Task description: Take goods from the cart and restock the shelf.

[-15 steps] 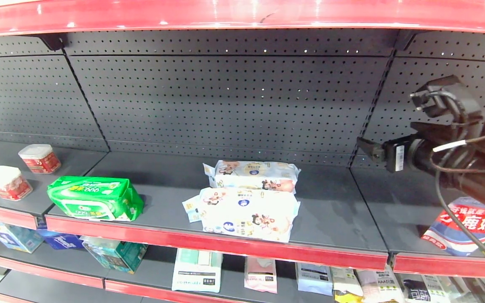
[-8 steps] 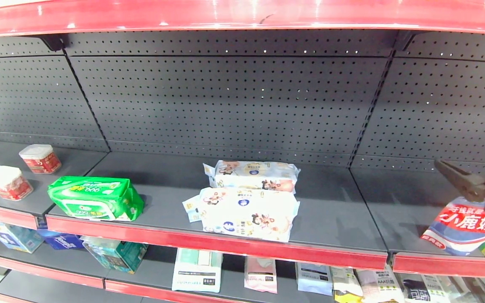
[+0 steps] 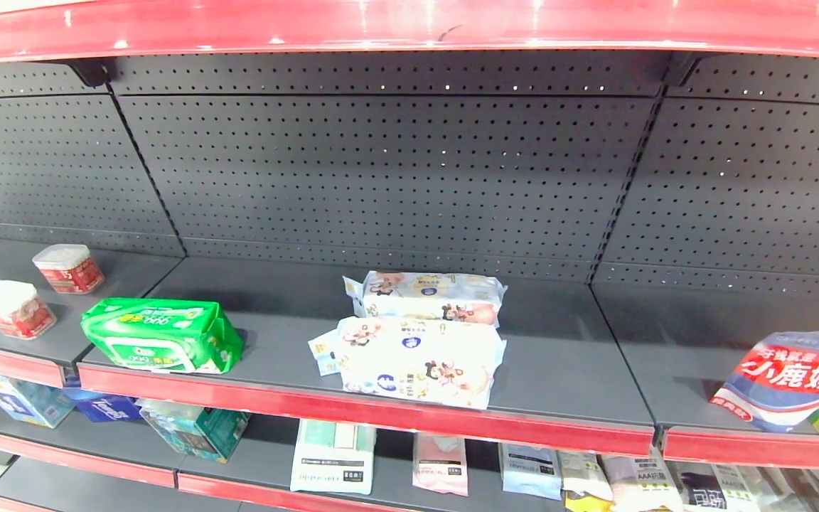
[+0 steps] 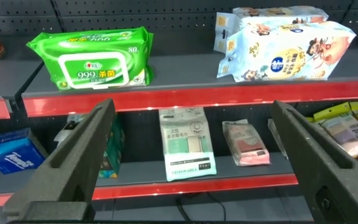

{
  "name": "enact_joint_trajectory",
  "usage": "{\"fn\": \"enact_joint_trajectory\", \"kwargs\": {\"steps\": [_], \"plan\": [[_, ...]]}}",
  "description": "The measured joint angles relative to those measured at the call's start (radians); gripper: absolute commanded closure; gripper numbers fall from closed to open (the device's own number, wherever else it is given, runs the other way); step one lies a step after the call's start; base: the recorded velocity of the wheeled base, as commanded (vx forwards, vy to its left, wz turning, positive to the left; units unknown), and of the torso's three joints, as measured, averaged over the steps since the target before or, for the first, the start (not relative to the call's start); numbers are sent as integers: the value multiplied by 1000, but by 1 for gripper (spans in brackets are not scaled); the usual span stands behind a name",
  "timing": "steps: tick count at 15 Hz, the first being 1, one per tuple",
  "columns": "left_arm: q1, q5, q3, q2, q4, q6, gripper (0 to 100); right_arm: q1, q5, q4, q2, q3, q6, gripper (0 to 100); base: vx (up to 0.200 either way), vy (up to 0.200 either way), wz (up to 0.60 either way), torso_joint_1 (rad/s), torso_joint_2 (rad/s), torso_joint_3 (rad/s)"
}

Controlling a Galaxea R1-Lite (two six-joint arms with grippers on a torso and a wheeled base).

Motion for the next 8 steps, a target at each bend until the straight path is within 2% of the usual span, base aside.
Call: {"fn": "enact_joint_trajectory", "kwargs": {"steps": [1, 3, 7, 8], "plan": [[0, -3, 0, 0, 1, 0, 0, 0, -9, 83, -101, 10, 6, 0, 0, 0, 0, 0, 0, 0], [0, -26, -1, 0, 0, 0, 0, 10, -98, 190, -248, 54, 77, 0, 0, 0, 0, 0, 0, 0], [0, -28, -1, -1, 0, 0, 0, 20, -141, 183, -358, 183, 274, 0, 0, 0, 0, 0, 0, 0], [0, -28, -1, -1, 0, -1, 0, 26, -94, 158, -367, 221, 277, 0, 0, 0, 0, 0, 0, 0]]}}
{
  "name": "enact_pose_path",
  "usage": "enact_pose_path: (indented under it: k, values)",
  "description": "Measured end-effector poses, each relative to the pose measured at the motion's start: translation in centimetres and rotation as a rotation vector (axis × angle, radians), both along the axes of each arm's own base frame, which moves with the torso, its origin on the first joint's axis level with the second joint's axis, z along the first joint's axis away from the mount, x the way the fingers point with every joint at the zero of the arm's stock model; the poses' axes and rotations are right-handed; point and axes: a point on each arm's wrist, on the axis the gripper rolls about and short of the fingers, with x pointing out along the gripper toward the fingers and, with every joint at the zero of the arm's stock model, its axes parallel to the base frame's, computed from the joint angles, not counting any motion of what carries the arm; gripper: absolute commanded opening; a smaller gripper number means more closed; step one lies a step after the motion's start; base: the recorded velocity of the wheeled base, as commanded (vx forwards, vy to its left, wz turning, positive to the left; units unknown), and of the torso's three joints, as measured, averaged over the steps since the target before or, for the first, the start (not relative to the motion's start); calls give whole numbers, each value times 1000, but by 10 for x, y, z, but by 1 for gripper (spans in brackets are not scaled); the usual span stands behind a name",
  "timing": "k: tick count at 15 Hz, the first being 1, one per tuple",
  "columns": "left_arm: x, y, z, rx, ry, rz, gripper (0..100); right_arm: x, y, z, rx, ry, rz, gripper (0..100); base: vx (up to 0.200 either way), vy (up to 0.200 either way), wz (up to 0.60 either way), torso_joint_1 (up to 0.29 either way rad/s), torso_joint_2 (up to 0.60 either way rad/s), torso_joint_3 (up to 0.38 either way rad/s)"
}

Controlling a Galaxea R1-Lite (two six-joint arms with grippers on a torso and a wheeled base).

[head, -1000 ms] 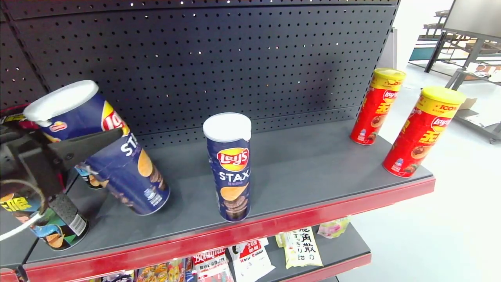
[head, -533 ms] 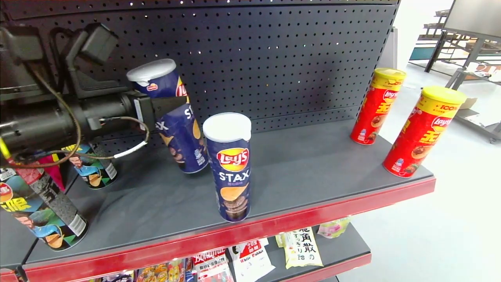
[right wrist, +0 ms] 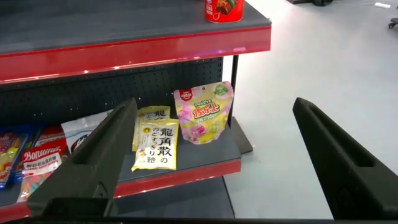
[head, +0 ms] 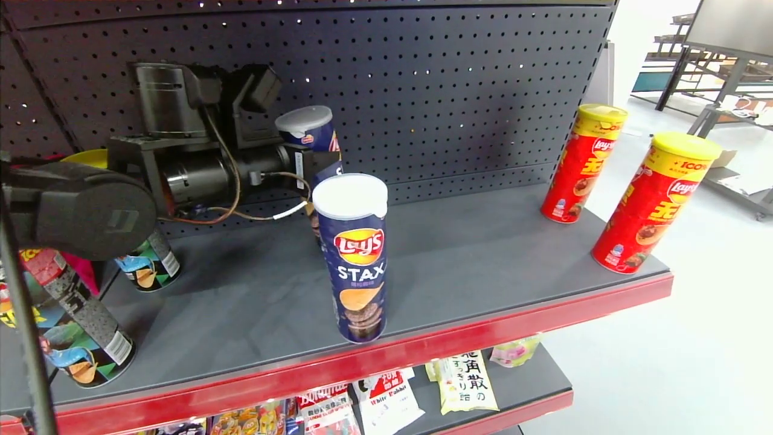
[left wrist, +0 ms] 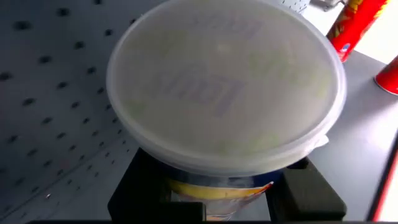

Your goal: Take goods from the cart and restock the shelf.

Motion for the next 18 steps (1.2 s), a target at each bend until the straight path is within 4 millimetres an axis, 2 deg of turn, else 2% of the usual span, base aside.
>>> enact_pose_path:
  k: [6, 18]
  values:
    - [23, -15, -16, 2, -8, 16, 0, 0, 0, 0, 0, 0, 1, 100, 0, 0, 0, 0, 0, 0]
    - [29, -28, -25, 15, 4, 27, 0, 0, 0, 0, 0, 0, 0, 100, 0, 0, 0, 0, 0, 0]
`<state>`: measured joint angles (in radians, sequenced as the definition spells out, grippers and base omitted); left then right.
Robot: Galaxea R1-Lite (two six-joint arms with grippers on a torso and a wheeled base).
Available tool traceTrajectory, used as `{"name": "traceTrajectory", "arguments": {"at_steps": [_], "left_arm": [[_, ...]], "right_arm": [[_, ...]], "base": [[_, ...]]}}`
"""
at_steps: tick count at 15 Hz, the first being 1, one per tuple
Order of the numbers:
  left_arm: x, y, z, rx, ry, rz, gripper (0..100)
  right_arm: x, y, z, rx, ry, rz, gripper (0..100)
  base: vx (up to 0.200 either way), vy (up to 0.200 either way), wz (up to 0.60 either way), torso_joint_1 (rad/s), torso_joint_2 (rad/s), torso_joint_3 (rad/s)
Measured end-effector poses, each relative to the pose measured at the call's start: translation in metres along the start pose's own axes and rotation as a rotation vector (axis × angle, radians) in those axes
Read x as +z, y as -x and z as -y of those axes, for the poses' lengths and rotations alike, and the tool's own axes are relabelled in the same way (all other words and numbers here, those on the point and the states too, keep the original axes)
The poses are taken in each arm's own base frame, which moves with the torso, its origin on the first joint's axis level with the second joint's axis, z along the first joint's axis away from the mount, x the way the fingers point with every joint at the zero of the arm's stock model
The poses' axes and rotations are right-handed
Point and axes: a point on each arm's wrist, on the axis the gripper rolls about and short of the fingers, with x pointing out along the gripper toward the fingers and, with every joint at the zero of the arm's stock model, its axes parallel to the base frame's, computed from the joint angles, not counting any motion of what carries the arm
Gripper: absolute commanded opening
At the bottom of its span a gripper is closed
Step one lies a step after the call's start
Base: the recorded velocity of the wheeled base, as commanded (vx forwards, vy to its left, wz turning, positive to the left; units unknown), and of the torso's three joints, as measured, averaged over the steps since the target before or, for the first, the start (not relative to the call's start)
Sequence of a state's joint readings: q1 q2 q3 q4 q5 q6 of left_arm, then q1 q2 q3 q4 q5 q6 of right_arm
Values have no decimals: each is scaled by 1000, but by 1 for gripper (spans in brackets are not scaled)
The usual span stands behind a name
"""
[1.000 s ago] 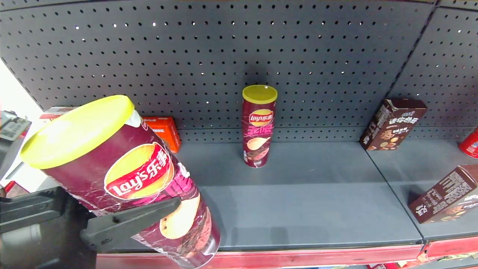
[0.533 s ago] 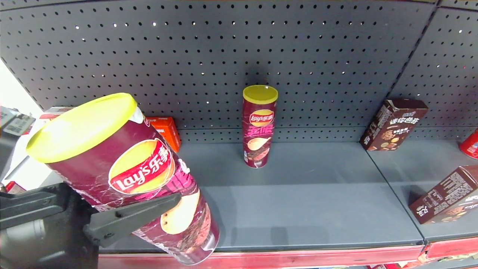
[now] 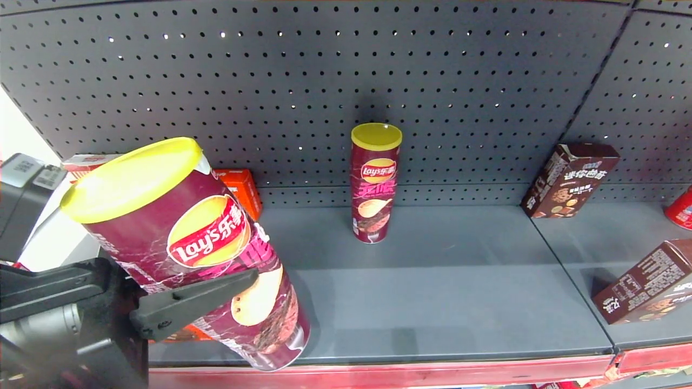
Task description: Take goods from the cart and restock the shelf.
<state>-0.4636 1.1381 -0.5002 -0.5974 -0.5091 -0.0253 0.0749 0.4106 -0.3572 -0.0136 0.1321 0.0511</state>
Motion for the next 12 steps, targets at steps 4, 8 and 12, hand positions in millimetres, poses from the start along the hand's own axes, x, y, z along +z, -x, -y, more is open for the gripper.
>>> {"name": "traceTrajectory", "arguments": {"at_steps": [4,8,12], "left_arm": [[1,0,-2,8,12,6,0],[1,-3,-3,10,17,-2,0],[0,-5,-5,13,20,-8,0]], "right_arm": [[60,-51,-4,165,33,-78,100],[76,-98,-14,304,67,-110,100],[80,-150,-23,404,120,-61,100]], "base": [[0,0,0,0,0,0],[0,0,0,0,0,0],[0,0,0,0,0,0]]}}
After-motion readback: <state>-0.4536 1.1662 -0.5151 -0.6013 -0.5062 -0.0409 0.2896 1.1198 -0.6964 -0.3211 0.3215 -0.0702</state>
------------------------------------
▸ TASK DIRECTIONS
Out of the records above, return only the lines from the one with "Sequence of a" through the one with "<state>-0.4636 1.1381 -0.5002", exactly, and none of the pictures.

▸ SOLUTION TO THIS EXERCISE
Sequence of a state's joint readings: q1 q2 q3 q4 q5 q6 of left_arm, then q1 q2 q3 q4 q5 q6 of right_arm
Values have no decimals: each is scaled by 1000, but by 1 for gripper (spans in brackets are not scaled)
The usual span stands behind a name
"""
[1.000 s ago] 
[0.533 s ago] 
[now] 
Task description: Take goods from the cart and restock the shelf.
<state>-0.4636 1.1381 -0.5002 -0.5974 -0.5091 -0.0253 0.0749 0.4106 -0.3572 -0.0136 0.1321 0.0511</state>

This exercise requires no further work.